In: Quaderni di Archeologia della Libya: 24, 2022
Despite the negative characteristics that initially seemed to discourage the location chosen for its construction, the zāwiyah of al-Jaghbūb, south of the Qattara depression and a short distance west of the Egyptian oasis of Sīwa, did enjoy a prosperous life for a few decades (from 1856 to 1895). In this period its various functions (religious, educational and commercial) found a synthesis that allowed the zāwiyah to develop, and helped make it the main center of the Sanusi brotherhood in the Libyan Sahara, and its first Holy City. Initially founded as the residence of the founder of the brotherhood (Muḥammad binʿAlī al-Sanūsī), his family and his principal companions, in just over a decade the zāwiyah turned into a real village, enclosed within walls.
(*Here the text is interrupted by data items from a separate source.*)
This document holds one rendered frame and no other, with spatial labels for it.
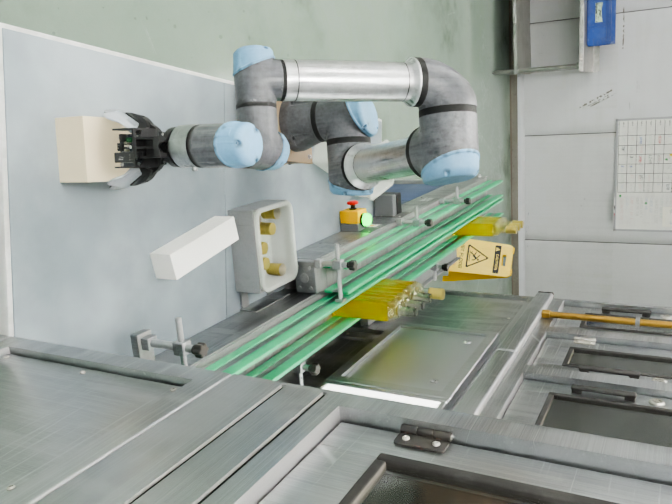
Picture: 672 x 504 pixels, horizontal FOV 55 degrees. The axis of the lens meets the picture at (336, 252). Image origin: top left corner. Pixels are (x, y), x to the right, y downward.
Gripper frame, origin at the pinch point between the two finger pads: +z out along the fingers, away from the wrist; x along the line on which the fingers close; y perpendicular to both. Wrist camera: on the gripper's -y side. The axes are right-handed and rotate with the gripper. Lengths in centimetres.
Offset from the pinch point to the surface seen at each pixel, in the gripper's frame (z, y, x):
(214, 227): -0.5, -29.7, 18.0
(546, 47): 42, -649, -115
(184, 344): -16.7, 0.5, 37.0
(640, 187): -54, -664, 36
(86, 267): 5.2, 3.5, 23.0
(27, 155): 5.1, 14.5, 0.9
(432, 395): -47, -51, 60
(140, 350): -5.9, 1.2, 39.3
It became the largest of the settlements built in the Libyan territory by the ṭarīqa al-Sanūsīyya, hosting within it, in the traditional form of many madāris of the Islamic world, students destined for higher education. It was a unique example of a multifunctional space, of a ‘new city’ (whatever its human dimension), comparable in the history of Libya only to the villages that arose later, in the period of Italian colonization. Today only the documentary traces of the archives and historical writings remain of the ancient walled village: after passing unscathed through the wars and battles of the first half of the 20th century, the religious buildings of the zāwiyah were destroyed in 1984, during a period of political struggle that saw the disappearance of other constructions linked to the Sufi tradition. These destructions foreshadowed the annihilation of many edifices dedicated to the cult of saints in Libya in recent years, which has led to the loss of a significant part of the historical-architectural heritage of the country.
Keywords: Sahara libico, Giarabub, sufismo, confraternite musulmane, Senussia Libyan Sahara, al-Jaghbūb, sufism, Islamic brotherhoods, ṭarīqa al-Sanūsīyya.